Further evidence for a dynamically generated secondary bow in $^{13}$C+$^{12}$C rainbow scattering

TL;DR

This paper confirms the existence of a secondary rainbow in 13C+12C nuclear scattering, demonstrating it is generated dynamically through coupling to an excited state of 12C, using an extended folding model and microscopic wave functions.

Contribution

It provides the first evidence of a secondary rainbow in 13C+12C scattering, highlighting the role of coupling to the 12C 2+ excited state and the importance of the Y2 reorientation term.

Findings

Secondary bow confirmed at 70° angle.

Coupling to 12C 2+ state generates the secondary bow.

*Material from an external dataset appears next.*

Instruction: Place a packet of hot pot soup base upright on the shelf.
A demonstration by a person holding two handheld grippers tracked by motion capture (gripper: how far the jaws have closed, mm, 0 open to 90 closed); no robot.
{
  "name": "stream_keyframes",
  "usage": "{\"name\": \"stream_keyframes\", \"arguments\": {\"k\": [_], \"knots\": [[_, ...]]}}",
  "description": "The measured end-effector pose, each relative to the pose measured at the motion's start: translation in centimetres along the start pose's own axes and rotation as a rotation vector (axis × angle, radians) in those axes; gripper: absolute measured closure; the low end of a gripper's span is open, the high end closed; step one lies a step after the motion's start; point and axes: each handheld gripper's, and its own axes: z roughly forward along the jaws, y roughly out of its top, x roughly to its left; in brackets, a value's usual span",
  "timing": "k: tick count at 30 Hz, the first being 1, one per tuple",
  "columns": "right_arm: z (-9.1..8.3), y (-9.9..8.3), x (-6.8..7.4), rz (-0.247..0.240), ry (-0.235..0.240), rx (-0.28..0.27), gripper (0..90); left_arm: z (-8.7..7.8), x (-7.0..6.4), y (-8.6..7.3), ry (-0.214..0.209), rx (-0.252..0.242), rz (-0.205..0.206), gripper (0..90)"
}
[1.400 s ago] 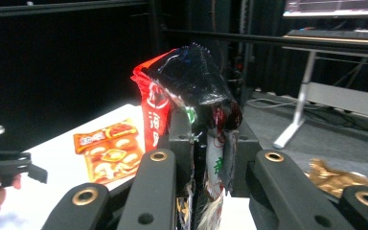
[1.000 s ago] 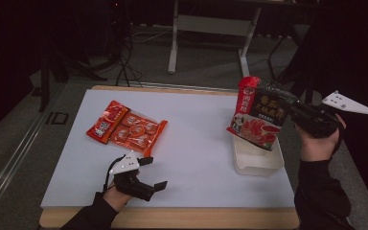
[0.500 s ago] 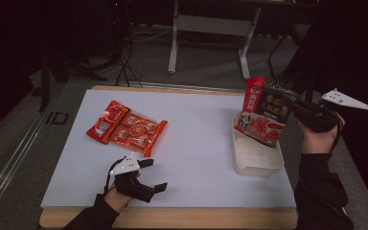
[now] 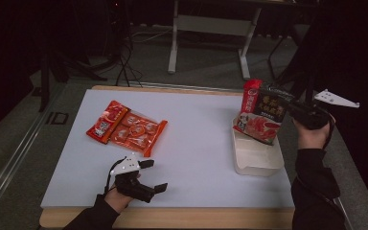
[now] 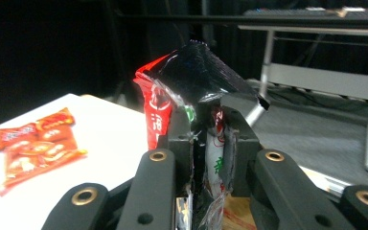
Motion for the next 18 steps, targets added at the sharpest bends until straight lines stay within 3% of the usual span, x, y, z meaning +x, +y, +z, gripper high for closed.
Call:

Y2 term is crucial for secondary bow formation.

Abstract

The existence of a secondary bow is confirmed for 13C+12C nuclear rainbow scattering in addition to the 16O+12C system. This is found by studying the experimental angular distribution of 13C+12C scattering at the incident 13C energy $E_L$=250 MeV with an extended double folding (EDF) model that describes all the diagonal and off-diagonal coupling potentials derived from the microscopic wave functions for 12C using a density-dependent nucleon-nucleon force. The Airy minimum at \theta$ $\approx$70$^\circ$, which is not reproduced by a conventional folding potential, is revealed to be a secondary bow generated dynamically by a coupling to the excited state 2+ (4.44 MeV) of 12C. The essential importance of the quadruple {\it Y2} term (reorientation term) of potential of the excited state 2+ of 12C for the emergence of a secondary bow is found. The mechanism of the secondary bow is intuitively explained by showing how the trajectories are refracted dynamically into the classically forbidden angular region beyond the rainbow angle of the primary rainbow.